Vannacci attacca Salvini: “È lui il traditore. Su armi a Kiev e legge Fornero si mette in posizione prona”
Il Fatto Quotidiano - Wednesday, February 4, 2026Fresco di divorzio dalla Lega, Roberto Vannacci sceglie un evento a Modena sulla remigrazione come prima uscita pubblica per lanciare il suo nuovo partito Futuro Nazionale. Ed è a Matteo Salvini che il generale dedica le sue prime parole, tutt’altro che concilianti: “Io sleale? È lui che ha tradito le promesse“, incalza Vannacci in un colloquio con Repubblica prima della conferenza. “È stato Matteo Salvini, o meglio il suo partito, che continua a promuovere determinate idee e concetti e poi allo stato dei fatti quando si tratta di votarli va in un’altra direzione“.

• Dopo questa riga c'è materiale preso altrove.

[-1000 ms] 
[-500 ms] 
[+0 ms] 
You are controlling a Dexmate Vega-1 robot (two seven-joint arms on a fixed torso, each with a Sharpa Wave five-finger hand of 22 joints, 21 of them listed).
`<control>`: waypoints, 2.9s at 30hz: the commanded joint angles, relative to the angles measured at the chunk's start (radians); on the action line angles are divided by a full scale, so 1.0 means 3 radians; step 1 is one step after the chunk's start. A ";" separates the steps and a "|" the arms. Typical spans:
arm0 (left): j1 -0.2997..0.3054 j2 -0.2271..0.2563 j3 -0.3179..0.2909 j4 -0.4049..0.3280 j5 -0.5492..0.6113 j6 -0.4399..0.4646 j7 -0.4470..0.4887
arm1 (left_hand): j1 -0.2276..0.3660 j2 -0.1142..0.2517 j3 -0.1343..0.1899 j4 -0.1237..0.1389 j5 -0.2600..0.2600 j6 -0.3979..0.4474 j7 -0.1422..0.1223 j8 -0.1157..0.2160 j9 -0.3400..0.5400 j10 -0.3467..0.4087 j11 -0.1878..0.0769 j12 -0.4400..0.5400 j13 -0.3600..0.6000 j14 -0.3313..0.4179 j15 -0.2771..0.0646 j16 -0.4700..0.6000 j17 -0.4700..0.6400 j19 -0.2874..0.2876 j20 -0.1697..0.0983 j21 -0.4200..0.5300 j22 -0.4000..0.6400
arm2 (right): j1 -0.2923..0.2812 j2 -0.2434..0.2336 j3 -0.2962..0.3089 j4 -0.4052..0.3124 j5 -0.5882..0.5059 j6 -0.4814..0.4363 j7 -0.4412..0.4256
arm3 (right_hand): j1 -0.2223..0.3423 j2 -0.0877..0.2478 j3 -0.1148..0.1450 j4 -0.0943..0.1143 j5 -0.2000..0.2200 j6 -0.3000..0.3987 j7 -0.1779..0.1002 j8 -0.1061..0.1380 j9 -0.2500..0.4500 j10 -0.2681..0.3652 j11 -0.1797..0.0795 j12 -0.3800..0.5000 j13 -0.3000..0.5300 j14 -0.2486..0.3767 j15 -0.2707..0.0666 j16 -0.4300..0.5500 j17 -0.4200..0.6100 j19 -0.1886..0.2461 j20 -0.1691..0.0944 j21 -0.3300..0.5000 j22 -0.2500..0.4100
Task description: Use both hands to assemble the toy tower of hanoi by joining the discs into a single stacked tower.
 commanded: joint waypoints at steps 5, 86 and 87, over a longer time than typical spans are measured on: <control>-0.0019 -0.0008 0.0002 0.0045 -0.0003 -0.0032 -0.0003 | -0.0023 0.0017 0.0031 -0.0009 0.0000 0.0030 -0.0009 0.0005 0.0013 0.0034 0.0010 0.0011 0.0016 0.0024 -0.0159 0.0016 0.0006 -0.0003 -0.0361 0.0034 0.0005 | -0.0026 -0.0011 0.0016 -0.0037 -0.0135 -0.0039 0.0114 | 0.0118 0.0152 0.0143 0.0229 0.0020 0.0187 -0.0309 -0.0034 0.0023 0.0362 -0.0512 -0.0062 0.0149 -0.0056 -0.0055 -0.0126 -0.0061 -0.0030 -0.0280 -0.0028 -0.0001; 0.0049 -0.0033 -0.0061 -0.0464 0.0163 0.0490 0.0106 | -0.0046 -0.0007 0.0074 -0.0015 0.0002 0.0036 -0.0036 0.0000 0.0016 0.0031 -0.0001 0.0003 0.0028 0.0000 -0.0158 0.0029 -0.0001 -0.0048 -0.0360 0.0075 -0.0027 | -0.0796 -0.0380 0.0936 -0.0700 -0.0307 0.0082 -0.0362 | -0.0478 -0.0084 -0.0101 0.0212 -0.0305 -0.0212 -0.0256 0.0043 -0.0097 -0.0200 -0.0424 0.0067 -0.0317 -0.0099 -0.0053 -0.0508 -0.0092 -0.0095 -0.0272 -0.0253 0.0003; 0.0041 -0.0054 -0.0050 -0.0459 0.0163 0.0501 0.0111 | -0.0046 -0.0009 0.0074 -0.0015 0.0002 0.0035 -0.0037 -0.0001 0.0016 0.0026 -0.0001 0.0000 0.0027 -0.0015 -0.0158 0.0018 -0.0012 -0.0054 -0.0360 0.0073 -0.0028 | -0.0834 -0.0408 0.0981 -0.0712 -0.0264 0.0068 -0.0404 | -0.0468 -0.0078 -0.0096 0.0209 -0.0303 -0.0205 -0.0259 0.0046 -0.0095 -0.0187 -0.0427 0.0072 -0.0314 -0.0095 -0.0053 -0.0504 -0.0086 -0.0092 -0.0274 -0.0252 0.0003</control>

Così elenca i temi da lui contestati: “Non solo sulle armi all’Ucraina, ma anche sulla legge Fornero. Salvini è quello che per anni ha detto che andava demolita invece poi china il capo, si mette in posizione prona in una coalizione che invece la promuove e la conferma”. Arrivato a Modena, l’europarlamentare spiega i motivi della sua decisione di dire addio alla Lega che lo ha candidato nel 2024 e del quale era stato nominato meno di un anno fa anche vicesegretario: “Lealtà non vuol dire obbedienza cieca e assoluta, onore non vuol dire immobilismo, disciplina non significa rifiutarsi di pensare. Io sono rimasto fedele: sono stato eletto non perché ero un politico, ma perché avevo scritto un libro” su certi valori. Il riferimento evidente è alle parole di ieri di Salvini: “Siamo abituati a pensare che parole come onore, disciplina e lealtà abbiano un significato preciso, specie per chi ha indossato una divisa”, aveva scritto in un posto il vicepremier che lo ha definito un “ingrato“.
“La Lega mi aveva portato come persona che portava principi, valori e ideali. Nel momento in cui non vengono rispettati non rimango in un contenitore che tradisce la mia identità“, spiega l’ex paracadutista in conferenza stampa. “Io non ho preso nessun taxi. Evidentemente il taxi ha cambiato direzione, a me interessa arrivare alla meta. Sono sceso da questo taxi, procedo a piedi con lo zaino, bussola e cartina”, ha aggiunto. Così lancia il suo Futuro Nazionale: “Un partito come quello che mi approccio a fondare – precisa – è interlocutore naturale della destra. Presenta principi valori e ideali portati avanti. Forse qualcuno se n’è dimenticato, che predica qualcosa e poi vota altro”. Così dice che con il suo nuovo partito vuole fungere “da sveglia, adunata del mattino” per il centrodestra. Forse con gli squilli di tromba “qualcuno si sveglia e dice ‘abbiamo preso una direzione sbagliata meglio tornare sui passi che avevamo promesso agli elettori'”, ha aggiunto. Cita anche le stime del primo sondaggio di YouTrend per SkyTg24: “Presentava qualcosa che ancora non esiste al 4,2%, mica male come rampa di lancio. Significa che c’è qualcuno che apprezza i valori del mio partito che ho specificato nel mio manifesto”, commenta.